Я промолчал, не зная, что сказать. Конечно, к Витьке возвращается память, но это не значит, что перемещение в другой мир не пошатнуло малость ему психику. Он еще отлично держится… Надеюсь, у него не произойдет срыв в неподходящее время. Сейчас его разум пытается выставить все это как сон, то есть убежать от действительности, не принимать ее. Но в какой-то момент убегать станет некуда.

Я понимал Витьку лучше кого бы то ни было. Сам через подобное проходил. Причем трижды: сначала — когда попал в Вечную Сиберию, во второй раз — когда вернулся в Скучный мир, и вот сейчас, когда снова вернулся.

Сильней всего, безусловно, стресс долбанул меня в первый раз. А сейчас обошлось легким удивлением и сильной радостью по поводу того, что все получилось. Если мне суждено совершить трансмировой переход в четвертый раз (не приведи судьба!), это для меня будет, как поездка от одной остановки до другой.

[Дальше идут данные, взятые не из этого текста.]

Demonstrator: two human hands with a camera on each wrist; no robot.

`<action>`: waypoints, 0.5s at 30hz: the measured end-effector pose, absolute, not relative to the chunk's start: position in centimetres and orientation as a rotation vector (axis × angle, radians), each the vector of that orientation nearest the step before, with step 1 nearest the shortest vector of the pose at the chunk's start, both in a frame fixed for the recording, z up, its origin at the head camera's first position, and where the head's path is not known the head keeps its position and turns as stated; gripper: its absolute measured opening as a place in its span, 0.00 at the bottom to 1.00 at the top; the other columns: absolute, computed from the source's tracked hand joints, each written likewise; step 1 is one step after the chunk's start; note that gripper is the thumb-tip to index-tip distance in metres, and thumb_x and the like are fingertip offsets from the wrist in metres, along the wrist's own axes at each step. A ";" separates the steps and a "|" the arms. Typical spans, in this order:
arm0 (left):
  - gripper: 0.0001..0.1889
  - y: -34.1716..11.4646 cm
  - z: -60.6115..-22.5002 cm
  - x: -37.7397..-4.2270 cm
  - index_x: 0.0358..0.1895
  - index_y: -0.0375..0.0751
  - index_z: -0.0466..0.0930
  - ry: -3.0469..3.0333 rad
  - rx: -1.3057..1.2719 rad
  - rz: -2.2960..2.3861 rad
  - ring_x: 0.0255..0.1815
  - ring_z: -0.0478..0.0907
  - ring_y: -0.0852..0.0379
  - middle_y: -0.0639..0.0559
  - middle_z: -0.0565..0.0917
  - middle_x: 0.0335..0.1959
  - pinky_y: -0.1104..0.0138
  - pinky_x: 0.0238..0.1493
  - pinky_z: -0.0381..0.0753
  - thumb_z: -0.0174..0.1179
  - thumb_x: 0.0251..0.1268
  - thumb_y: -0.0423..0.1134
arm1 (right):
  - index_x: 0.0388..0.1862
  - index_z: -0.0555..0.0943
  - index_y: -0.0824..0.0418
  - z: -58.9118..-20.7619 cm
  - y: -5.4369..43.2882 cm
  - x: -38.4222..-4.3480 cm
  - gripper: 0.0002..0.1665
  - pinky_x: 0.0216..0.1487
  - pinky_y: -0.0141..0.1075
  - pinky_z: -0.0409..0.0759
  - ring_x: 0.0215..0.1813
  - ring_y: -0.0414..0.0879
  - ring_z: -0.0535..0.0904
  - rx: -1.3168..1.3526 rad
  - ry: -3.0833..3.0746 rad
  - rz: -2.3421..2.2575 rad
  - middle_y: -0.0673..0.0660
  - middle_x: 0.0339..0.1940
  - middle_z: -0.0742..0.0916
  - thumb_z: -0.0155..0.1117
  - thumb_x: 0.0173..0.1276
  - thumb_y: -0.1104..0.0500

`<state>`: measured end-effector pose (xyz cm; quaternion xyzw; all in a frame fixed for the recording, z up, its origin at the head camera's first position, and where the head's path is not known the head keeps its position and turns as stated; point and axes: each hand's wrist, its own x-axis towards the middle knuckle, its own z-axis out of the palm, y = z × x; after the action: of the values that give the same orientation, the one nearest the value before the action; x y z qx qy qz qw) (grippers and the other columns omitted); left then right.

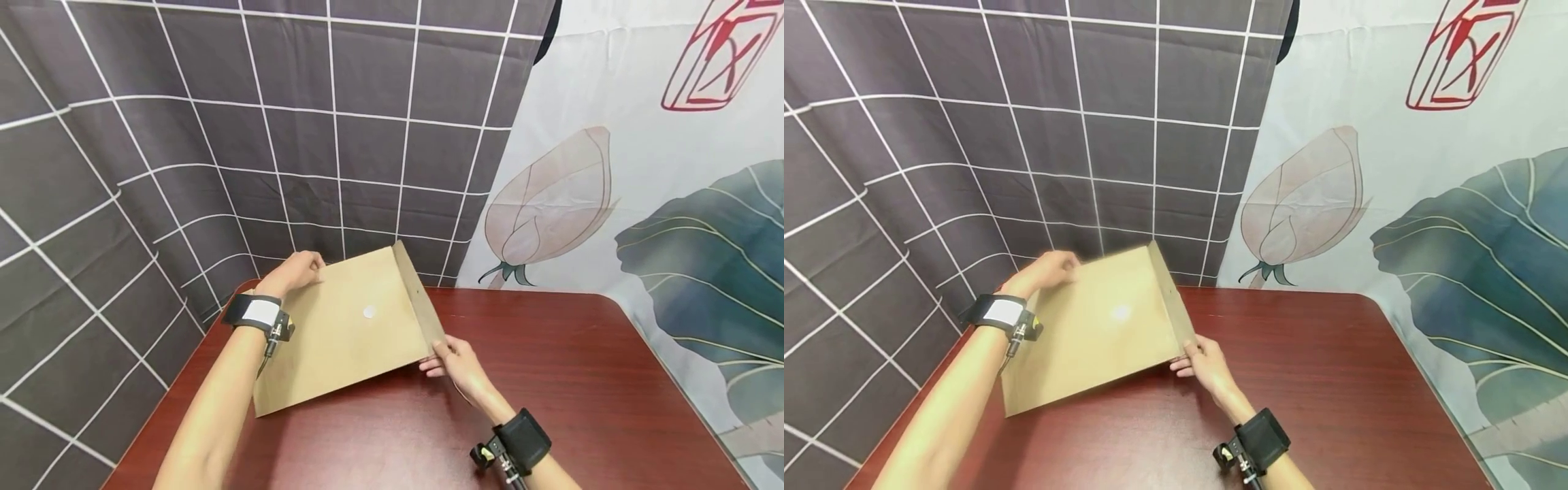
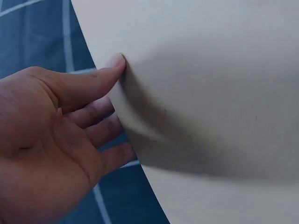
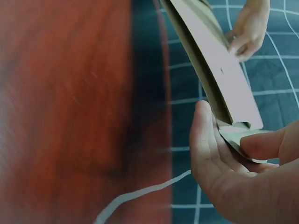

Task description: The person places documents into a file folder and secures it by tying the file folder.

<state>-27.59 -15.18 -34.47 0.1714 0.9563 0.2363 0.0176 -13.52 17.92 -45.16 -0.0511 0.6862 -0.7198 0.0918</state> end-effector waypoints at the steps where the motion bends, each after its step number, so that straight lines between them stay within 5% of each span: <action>1: 0.08 -14.9 -33.9 -27.5 0.38 0.31 0.79 2.973 0.541 0.747 0.31 0.74 0.52 0.44 0.81 0.32 0.63 0.36 0.74 0.64 0.55 0.29 | 0.56 0.70 0.77 -44.9 18.3 -13.8 0.17 0.44 0.55 0.78 0.41 0.65 0.83 -0.137 2.067 -2.149 0.75 0.40 0.82 0.43 0.77 0.65; 15: 0.09 -12.8 -29.5 -25.6 0.44 0.34 0.71 2.835 0.627 1.070 0.39 0.77 0.49 0.39 0.83 0.42 0.62 0.40 0.72 0.58 0.65 0.33 | 0.66 0.70 0.61 -38.8 24.1 -18.7 0.25 0.35 0.38 0.81 0.32 0.53 0.83 -0.316 2.486 -2.115 0.70 0.35 0.82 0.47 0.77 0.51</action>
<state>-25.62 -12.83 -29.50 0.2024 0.9159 0.3457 0.0239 -18.75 24.05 -38.76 -0.0962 0.7563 -0.6435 -0.0688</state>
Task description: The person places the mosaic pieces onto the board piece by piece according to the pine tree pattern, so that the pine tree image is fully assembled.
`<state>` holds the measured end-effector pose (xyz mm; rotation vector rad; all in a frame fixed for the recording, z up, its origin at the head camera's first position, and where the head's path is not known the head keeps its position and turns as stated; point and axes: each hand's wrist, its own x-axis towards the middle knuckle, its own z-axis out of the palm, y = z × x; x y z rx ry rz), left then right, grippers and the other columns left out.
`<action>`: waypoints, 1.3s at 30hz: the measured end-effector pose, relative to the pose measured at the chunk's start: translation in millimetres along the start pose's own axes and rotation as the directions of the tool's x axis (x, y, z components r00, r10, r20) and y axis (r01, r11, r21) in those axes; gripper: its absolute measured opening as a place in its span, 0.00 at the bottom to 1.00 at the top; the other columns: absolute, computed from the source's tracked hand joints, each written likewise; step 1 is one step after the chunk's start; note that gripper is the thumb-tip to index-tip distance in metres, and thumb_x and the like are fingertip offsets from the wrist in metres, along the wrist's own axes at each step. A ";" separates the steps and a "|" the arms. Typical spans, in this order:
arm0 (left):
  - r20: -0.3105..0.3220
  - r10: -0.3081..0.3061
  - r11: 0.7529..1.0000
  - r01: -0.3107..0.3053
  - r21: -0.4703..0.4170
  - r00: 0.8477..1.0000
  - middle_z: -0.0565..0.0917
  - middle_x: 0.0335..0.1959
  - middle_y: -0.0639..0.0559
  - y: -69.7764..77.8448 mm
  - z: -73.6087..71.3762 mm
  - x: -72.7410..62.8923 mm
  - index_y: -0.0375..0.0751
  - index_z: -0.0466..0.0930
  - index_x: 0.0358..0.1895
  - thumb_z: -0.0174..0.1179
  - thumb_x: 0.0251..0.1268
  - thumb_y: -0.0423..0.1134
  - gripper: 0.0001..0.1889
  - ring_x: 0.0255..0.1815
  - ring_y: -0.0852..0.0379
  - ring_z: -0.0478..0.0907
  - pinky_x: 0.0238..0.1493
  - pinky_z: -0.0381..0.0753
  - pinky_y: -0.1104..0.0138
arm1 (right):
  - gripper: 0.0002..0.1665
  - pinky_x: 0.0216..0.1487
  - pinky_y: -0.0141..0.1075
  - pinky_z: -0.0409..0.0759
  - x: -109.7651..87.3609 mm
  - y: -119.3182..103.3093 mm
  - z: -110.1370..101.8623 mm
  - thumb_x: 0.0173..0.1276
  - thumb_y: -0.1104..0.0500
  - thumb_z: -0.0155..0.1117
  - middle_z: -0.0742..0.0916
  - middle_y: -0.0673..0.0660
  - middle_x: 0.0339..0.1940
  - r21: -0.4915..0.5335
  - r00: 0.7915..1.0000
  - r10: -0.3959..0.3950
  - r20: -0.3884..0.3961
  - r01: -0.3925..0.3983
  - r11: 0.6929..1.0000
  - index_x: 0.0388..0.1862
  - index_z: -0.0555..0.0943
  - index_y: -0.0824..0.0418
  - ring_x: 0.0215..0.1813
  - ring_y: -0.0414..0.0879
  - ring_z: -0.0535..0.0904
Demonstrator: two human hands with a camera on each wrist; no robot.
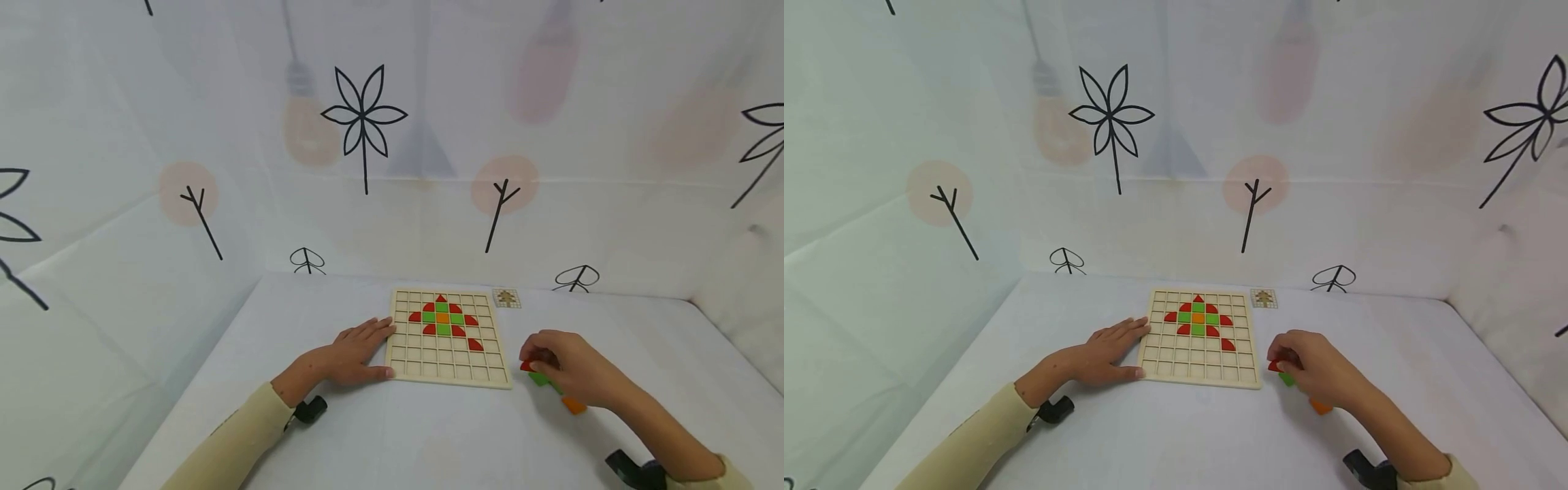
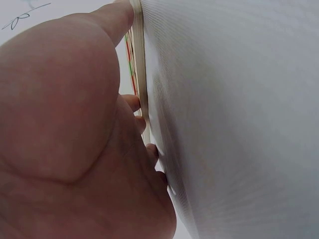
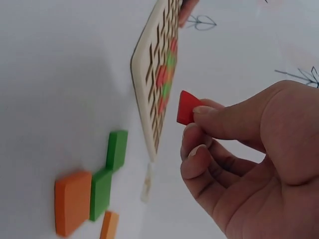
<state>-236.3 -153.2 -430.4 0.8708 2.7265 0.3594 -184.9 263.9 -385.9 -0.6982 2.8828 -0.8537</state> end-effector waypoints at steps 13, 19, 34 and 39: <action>0.008 -0.010 1.000 0.010 -0.004 1.000 0.45 0.90 0.59 1.0 -1.0 0.3 0.55 0.46 0.88 0.54 0.75 0.70 0.48 0.90 0.49 0.39 0.83 0.51 0.44 | 0.17 0.42 0.33 0.78 35.4 -24.8 27.6 0.71 0.77 0.59 0.83 0.46 0.37 0.032 0.993 -0.115 -0.026 0.116 0.993 0.42 0.84 0.56 0.41 0.43 0.76; 0.012 -0.015 1.000 0.015 -0.003 1.000 0.44 0.90 0.59 -0.2 -0.7 1.5 0.55 0.46 0.88 0.54 0.75 0.71 0.48 0.90 0.50 0.38 0.83 0.51 0.44 | 0.16 0.45 0.34 0.80 53.7 -32.8 40.3 0.72 0.76 0.60 0.83 0.47 0.37 0.033 0.990 -0.133 -0.035 0.134 0.990 0.43 0.85 0.57 0.43 0.45 0.77; 0.016 -0.022 1.000 0.022 -0.003 1.000 0.43 0.90 0.60 -0.6 0.3 1.8 0.55 0.45 0.88 0.53 0.75 0.72 0.49 0.90 0.50 0.38 0.83 0.51 0.43 | 0.17 0.47 0.42 0.83 96.1 -51.6 65.4 0.70 0.80 0.57 0.85 0.50 0.35 0.037 0.979 -0.196 -0.051 0.198 0.980 0.41 0.84 0.61 0.40 0.44 0.78; 0.016 -0.019 1.000 0.019 -0.005 1.000 0.43 0.90 0.60 -0.6 -0.2 1.2 0.55 0.45 0.88 0.53 0.75 0.72 0.49 0.90 0.50 0.38 0.83 0.51 0.43 | 0.14 0.52 0.46 0.85 107.2 -57.2 74.6 0.72 0.78 0.59 0.88 0.51 0.39 0.059 0.978 -0.203 -0.046 0.205 0.977 0.43 0.85 0.63 0.44 0.45 0.82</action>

Витька опять заговорил в темноте:

— Там, в Скучном мире, мне снилось не только Поганое поле, Олесь. Снилась еще какая-то туманная равнина, большущая, пустая и тихая… Я по ней бродил — вроде бы долго, целыми днями… или годами. Искал выход, но выхода не было. Тот мир был будто зациклен сам на себя, как кольцо. И там всегда была ночь, не такая темная, как вот эти подземелья, но и солнце никогда не появлялось. Грустное место и какое-то… беспросветное, что ли.

Я настороженно слушал. Мне самому приснился похожий сон — в нем я встретил Витьку и…

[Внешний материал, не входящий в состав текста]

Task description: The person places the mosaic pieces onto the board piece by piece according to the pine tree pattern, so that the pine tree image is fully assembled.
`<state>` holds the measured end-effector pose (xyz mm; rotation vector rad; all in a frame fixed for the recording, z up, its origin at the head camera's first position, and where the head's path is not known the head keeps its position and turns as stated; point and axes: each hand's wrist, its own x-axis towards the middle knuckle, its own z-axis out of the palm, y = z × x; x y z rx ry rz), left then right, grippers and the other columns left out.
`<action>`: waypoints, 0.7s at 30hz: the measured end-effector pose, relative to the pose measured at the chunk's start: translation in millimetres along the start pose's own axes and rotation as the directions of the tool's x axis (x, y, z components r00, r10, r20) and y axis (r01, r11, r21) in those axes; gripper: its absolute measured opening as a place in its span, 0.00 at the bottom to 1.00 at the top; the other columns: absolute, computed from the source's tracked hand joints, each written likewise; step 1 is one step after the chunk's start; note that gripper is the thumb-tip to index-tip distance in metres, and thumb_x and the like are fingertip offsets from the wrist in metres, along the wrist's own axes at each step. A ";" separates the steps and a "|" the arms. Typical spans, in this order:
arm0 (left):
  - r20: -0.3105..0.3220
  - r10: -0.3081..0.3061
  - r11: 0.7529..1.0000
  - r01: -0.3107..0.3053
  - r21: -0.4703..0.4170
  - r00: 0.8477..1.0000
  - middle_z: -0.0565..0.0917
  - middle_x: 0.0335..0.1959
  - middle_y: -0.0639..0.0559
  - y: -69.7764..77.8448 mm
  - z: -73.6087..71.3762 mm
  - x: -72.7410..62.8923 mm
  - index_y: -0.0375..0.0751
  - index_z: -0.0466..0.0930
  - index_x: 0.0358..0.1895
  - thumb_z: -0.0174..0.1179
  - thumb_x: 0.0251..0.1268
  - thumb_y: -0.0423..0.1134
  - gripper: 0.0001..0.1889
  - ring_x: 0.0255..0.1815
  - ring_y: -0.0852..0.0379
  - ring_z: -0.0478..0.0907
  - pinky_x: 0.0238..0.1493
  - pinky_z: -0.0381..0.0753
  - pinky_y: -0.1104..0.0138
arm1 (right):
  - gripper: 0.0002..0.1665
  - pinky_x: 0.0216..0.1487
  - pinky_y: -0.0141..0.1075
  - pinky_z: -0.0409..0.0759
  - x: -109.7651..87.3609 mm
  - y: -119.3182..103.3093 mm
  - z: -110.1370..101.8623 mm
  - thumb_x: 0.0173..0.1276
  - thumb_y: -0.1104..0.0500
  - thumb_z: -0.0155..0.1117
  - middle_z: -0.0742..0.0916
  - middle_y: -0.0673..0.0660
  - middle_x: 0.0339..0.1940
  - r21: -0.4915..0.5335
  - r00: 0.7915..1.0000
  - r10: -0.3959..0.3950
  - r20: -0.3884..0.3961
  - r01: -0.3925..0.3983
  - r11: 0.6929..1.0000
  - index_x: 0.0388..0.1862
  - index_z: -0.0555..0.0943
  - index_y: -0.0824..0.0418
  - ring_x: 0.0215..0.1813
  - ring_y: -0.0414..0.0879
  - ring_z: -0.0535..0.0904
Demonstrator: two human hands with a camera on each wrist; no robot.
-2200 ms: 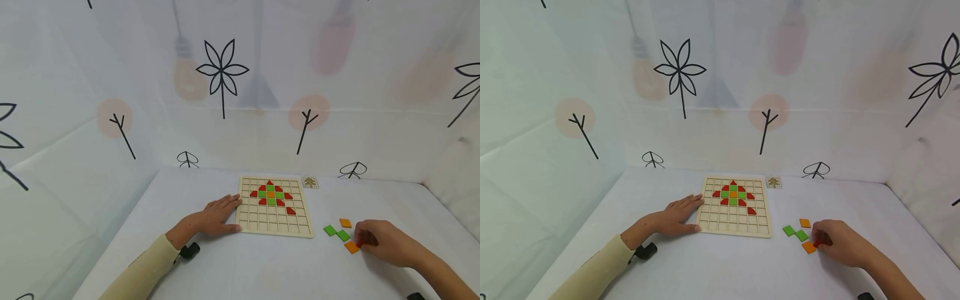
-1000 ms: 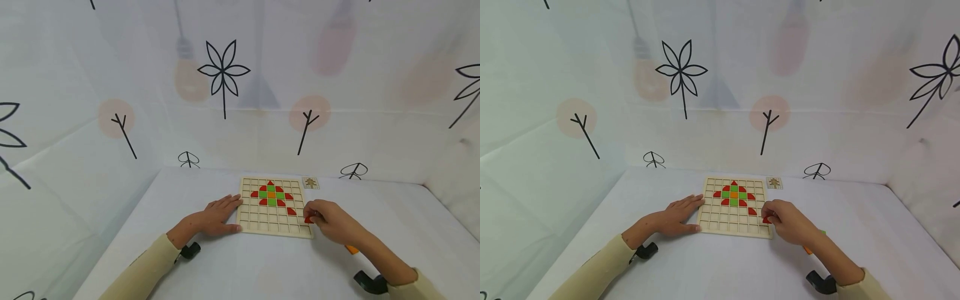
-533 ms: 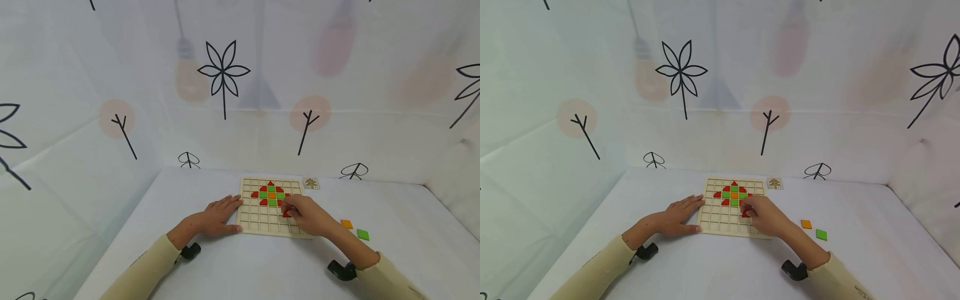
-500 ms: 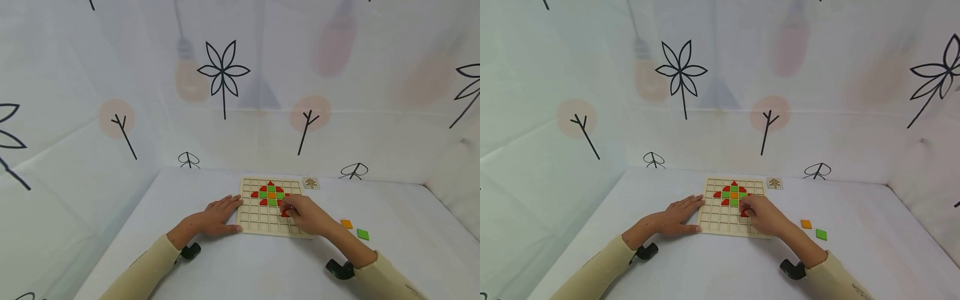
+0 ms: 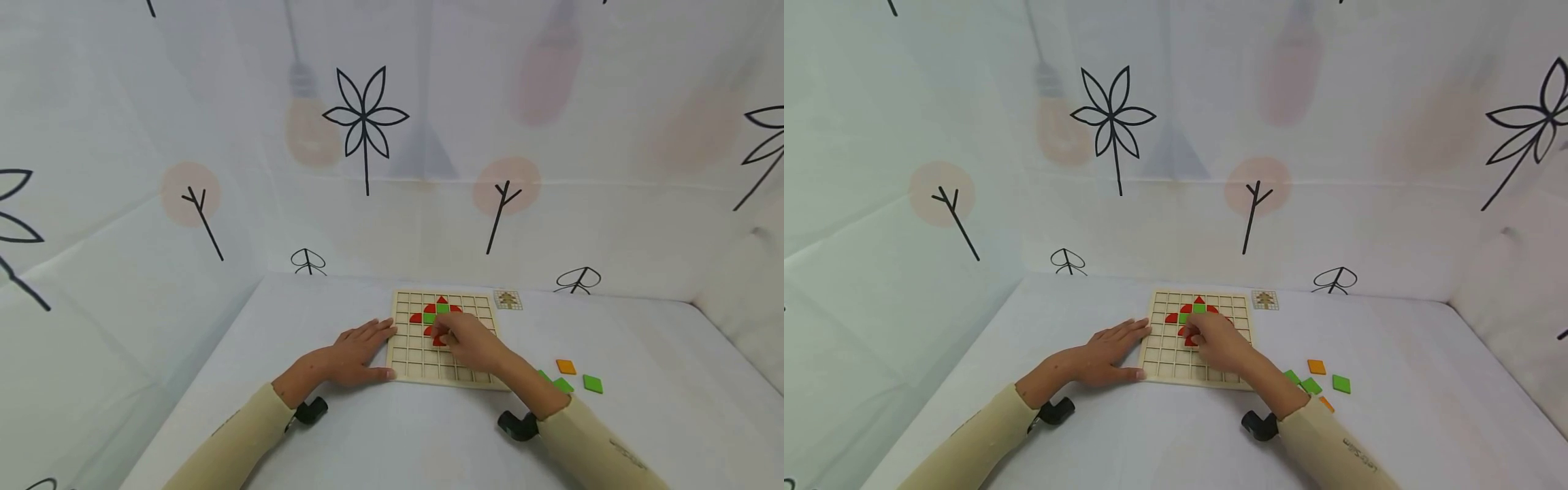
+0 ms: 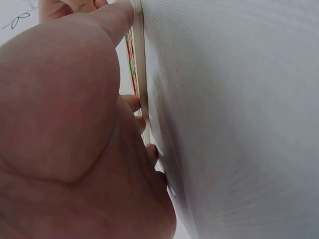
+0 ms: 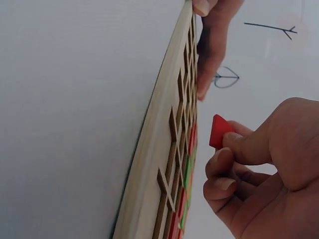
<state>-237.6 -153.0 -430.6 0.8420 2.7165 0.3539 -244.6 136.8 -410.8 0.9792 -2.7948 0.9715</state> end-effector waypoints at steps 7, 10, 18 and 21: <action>-0.007 0.014 1.000 -0.014 -0.001 1.000 0.44 0.90 0.59 0.4 -0.6 -0.8 0.54 0.46 0.88 0.53 0.75 0.72 0.48 0.90 0.49 0.39 0.83 0.52 0.42 | 0.13 0.50 0.41 0.84 14.3 -0.8 15.8 0.73 0.75 0.61 0.87 0.49 0.37 0.009 0.998 0.067 -0.008 -0.067 0.998 0.42 0.84 0.59 0.42 0.44 0.80; -0.010 0.017 1.000 -0.017 -0.001 1.000 0.44 0.90 0.59 0.3 -0.3 -1.1 0.55 0.46 0.88 0.52 0.76 0.72 0.48 0.90 0.49 0.39 0.83 0.52 0.42 | 0.10 0.47 0.38 0.82 19.1 -1.4 20.8 0.74 0.72 0.64 0.86 0.48 0.37 0.034 0.995 0.101 -0.014 -0.100 0.994 0.42 0.84 0.58 0.40 0.43 0.78; -0.011 0.030 1.000 -0.030 -0.005 0.999 0.44 0.90 0.59 -1.5 -0.3 -1.2 0.54 0.46 0.88 0.51 0.76 0.72 0.48 0.90 0.49 0.39 0.83 0.52 0.43 | 0.06 0.42 0.34 0.78 29.7 -1.8 30.1 0.74 0.68 0.69 0.85 0.48 0.35 0.099 0.999 0.053 0.011 -0.054 0.994 0.41 0.83 0.58 0.37 0.42 0.77; -0.012 0.032 0.999 -0.032 -0.005 0.999 0.44 0.90 0.59 -2.1 -0.4 -1.8 0.54 0.46 0.88 0.51 0.76 0.72 0.48 0.90 0.48 0.39 0.83 0.52 0.42 | 0.06 0.42 0.34 0.78 31.9 -1.3 31.9 0.75 0.68 0.68 0.85 0.48 0.35 0.100 0.998 0.061 0.022 -0.063 0.993 0.41 0.83 0.58 0.36 0.42 0.76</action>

— Там были другие люди, — сказал Витька, и я чуть вздрогнул. — Мужик, женщина, старик, старуха и…

— …и ты, — договорил я. — Вас было пятеро.

— Откуда ты знаешь? — ошалело спросил Витька.

— Мне как-то приснился такой же сон. Но мне не чудилось, что я брожу по тому месту годами. Я увидел пятерых людей, четырех из них узнал. Старик — это Решетников, старуха — баба Марина, мать Морока, женщина… женщина — это Кира Огнепоклонница… кажется. Тебя узнал. А мужика не узнал, у него было закрыто лицо.

— Нам обоим приснился один и тот же сон? Ты осознаешь, что это может значить?

— Осознаю. То, что это тоже не сон. А еще одно измерение, где мы успели побывать, но забыли.

Наступила тишина. Мы с Витькой не шевелились и не производили никакого шума. Будто растворились в непроницаемом мраке, как иные его обитатели.

Но я слышал свое дыхание и биение сердца.

— Неее, — протянул Витька с нервным смешком. — Это уже “ту мач”. Какое еще третье измерение? Лимб? — Он помолчал, потом шипящим шепотом сказал: — Хотя — почему нет? Если мы оба умерли, то должны были попасть в лимб! А потом… потом…

Он замычал, и я догадался, что он сжимает ладонями виски.